Both of the Cleburne County deer were harvested within a quarter-mile of each other. Both positive samples came from 2-and-a-half-year-old bucks, and both were submitted through the AGFC’s network of testing drop-off containers.

The Baxter County sample came from a 3-and-a-half-year-old buck harvested in November and taken to one of the AGFC’s partnering taxidermists, where the CWD sample was taken.

Both Cleburne and Baxter counties were already included in the AGFC’s CWD Management Zone, both as a result of CWD-positive deer being detected near their borders, initiating a risk assessment process outlined in the 2021-2025 CWD Management and Response Plan. In Cleburne County, a positive deer was found in close proximity to the county line near Shirley in Van Buren County along with a detection in 2022 in Independence County near Locust Grove. Baxter County was added to the CWD Management Zone in 2019 as a result of positive cases in Marion and Searcy counties close to the county line.

The first Stone County deer was taken on private land adjacent to Sylamore Wildlife Management Area during the alternative firearms hunt. Since that time another four positive samples have been identified. Stone County is already included in the existing CWD Management Zone due to the close proximity of positive samples from Searcy, Van Buren and Independence counties.

A Conway County deer was harvested on Ed Gordon Point Remove WMA during the permit hunt there. A second CWD positive deer was harvested just north of the WMA near Hattieville. Due to the close proximity of multiple CWD positive samples in adjoining Pope and Van Buren counties, Conway County also was high on the AGFC’s watchlist for CWD.

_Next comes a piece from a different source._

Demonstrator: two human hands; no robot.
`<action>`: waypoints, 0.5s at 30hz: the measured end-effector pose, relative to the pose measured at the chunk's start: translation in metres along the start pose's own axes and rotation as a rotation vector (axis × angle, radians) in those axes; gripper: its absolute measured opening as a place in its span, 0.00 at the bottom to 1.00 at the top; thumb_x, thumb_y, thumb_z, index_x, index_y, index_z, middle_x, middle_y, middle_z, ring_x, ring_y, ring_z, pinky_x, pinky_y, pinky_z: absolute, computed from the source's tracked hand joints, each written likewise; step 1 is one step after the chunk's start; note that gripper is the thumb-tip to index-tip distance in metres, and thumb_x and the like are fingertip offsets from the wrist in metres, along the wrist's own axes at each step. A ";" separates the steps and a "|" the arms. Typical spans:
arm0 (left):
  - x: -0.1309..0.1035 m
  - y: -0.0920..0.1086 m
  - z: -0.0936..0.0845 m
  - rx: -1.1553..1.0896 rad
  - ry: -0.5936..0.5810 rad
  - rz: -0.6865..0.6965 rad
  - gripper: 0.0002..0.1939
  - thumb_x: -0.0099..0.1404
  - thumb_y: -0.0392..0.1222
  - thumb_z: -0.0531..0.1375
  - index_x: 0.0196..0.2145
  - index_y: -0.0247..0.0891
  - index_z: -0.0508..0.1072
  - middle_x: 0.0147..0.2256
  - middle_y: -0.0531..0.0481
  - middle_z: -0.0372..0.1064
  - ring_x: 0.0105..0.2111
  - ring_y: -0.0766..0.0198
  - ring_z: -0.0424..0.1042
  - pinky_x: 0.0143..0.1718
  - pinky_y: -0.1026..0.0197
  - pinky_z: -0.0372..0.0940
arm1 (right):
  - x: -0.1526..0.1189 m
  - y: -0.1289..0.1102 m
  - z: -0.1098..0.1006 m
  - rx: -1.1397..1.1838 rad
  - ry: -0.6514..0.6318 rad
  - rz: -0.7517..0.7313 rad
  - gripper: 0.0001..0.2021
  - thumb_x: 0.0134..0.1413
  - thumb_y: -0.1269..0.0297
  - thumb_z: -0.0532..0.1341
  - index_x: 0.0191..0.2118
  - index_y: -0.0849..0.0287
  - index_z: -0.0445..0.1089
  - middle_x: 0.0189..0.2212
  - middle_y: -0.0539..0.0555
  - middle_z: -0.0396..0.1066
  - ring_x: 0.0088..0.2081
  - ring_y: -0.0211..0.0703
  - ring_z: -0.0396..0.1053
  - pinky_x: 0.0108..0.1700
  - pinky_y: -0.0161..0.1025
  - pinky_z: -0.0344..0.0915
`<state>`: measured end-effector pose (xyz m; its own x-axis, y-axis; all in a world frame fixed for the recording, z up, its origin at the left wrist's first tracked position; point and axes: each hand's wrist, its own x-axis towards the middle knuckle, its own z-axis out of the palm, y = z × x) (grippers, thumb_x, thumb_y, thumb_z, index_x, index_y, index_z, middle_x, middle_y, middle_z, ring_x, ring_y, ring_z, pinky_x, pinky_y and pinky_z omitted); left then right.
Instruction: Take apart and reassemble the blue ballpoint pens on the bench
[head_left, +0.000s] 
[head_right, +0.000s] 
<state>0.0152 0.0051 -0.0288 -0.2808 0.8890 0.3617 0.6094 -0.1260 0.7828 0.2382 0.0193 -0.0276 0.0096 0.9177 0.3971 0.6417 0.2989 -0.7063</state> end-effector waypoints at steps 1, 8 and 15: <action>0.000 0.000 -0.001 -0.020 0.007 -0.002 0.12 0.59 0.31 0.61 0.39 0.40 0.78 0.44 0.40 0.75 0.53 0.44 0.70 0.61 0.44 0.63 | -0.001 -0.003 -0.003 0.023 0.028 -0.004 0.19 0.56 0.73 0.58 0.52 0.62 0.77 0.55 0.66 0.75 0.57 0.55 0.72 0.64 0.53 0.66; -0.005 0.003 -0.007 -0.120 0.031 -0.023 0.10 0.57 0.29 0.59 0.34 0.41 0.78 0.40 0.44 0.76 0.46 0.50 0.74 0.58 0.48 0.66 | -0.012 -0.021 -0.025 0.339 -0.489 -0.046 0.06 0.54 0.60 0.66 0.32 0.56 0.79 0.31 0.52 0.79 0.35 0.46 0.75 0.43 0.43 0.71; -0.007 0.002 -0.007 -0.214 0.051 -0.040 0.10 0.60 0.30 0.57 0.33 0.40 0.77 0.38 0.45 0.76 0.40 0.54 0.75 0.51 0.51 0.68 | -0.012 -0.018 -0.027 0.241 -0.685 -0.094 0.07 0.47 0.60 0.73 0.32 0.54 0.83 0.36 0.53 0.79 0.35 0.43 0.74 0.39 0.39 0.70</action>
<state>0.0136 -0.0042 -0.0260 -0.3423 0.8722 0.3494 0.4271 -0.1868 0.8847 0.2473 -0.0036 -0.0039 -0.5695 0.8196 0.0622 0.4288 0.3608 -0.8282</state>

“The probability of finding CWD in these counties eventually was high, given their proximity to other known positive cases,” AJ Riggs, wildlife health biologist for the AGFC, said. “These new cases confirm that our protocols for early detection are effective.”

According to the management and response plan, no deer hunting regulations concerning CWD will be changed during the remainder of the 2024-25 deer season, which ends Feb. 28.

CWD is a fatal neurological disease that affects deer, elk, caribou and moose. It was first detected in Arkansas Feb. 23, 2016. Since the first detection, AGFC has tested more than 67,500 deer and elk from across the state. To date, 1,970 deer and 56 elk have tested positive for the disease in Arkansas.

Research indicates that CWD is caused by a misfolded protein called a prion that is transmitted through feces, urine and saliva. CWD prions accumulate throughout the body and affect an animal’s nervous system. The diseased prions cause normal cellular proteins to misfold into abnormal shapes that accumulate until neural cells cease to function. CWD can have an incubation period of at least 16 months, which means infected animals may not show immediate signs of disease. Infected animals in the latter stages of the disease begin to lose weight and exhibit many abnormal behaviors.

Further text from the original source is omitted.